Award | AMoA Biennial 600: Architecture
MRA took second prize in the Amarillo Museum of Art's Biennial 600: Architecture for Yarauvi, a proposal for a floating necropolis in the Dead Sea. The project was in competition with more than 500 works submitted by architects and artists residing within a 600-mile radius of Amarillo, Texas. By focusing on architecture, this year's biennial sought works that challenged conventional interpretations of the subject.
Yarauvi is a place where any person—regardless of nationality, race, religion, age or affluence—can be laid to rest. By choosing this site as a final resting place, any citizen of the world can contribute to a growing monument to tolerance, reconciliation and unity.

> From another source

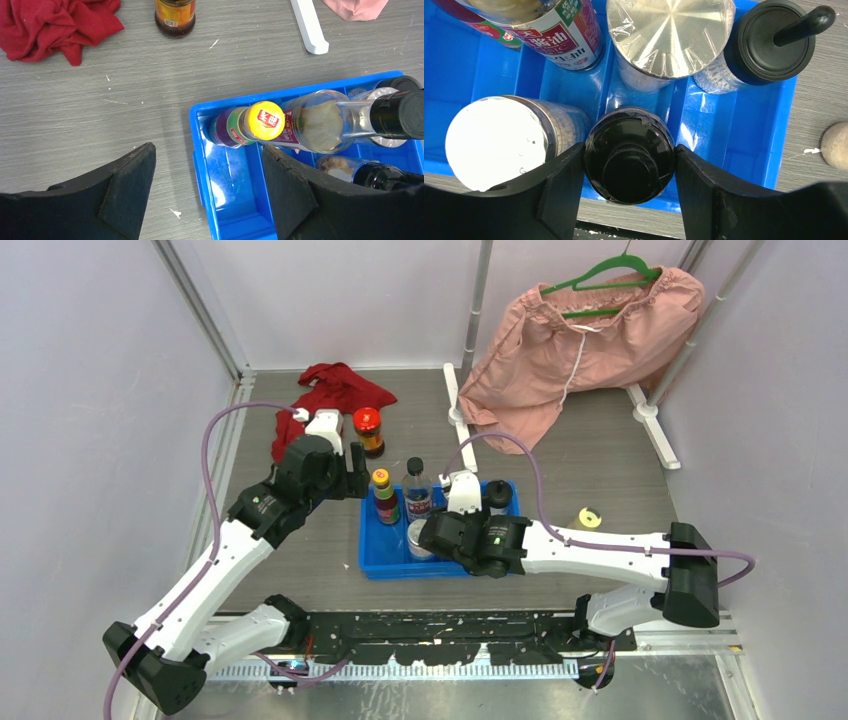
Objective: Organize the condiment bottles
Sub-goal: Place the bottle in the storage box.
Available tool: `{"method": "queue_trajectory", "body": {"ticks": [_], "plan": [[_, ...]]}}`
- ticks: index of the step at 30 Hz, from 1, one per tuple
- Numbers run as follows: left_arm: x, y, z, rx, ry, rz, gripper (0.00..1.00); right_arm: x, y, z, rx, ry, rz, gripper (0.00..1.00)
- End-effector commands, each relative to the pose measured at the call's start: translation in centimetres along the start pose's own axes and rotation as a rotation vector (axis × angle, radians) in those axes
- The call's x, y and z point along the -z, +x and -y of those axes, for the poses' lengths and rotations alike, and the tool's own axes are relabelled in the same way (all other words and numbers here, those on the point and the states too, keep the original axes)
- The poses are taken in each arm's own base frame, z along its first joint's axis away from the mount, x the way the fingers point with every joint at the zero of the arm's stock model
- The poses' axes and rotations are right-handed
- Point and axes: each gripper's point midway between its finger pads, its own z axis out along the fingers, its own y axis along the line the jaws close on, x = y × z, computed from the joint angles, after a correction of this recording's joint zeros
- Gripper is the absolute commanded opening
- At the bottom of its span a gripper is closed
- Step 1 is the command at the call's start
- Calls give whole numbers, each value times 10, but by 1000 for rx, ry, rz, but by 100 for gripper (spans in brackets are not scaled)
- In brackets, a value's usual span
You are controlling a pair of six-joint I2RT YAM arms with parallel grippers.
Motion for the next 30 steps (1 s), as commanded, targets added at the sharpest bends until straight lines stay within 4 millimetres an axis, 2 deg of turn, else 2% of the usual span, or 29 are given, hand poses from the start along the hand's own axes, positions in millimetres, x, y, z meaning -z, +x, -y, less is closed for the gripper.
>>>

Families will bid farewell to their loved ones from a dock at the southern banks of the Dead Sea. From there, the dead, accompanied by a few mourners, will be transported to Yarauvi by boat. The boat enters the necropolis at its base and travels through a ceremonial unicursal labyrinth that leads to the center point of the necropolis, where the dead are lifted to the space above. The accompanying mourners will also enter the necropolis this one time, during the interment of their loved ones.
The necropolis is a parabolic structure of concentric rings supported on a raft-like armature below the water line, which allows it to float in the buoyant salty waters of the Dead Sea. Inside, the necropolis is a bowl-shaped space open to the sky. Individual sarcophagi will progressively fill the stepped structure, laid out in a concentric configuration facing one another.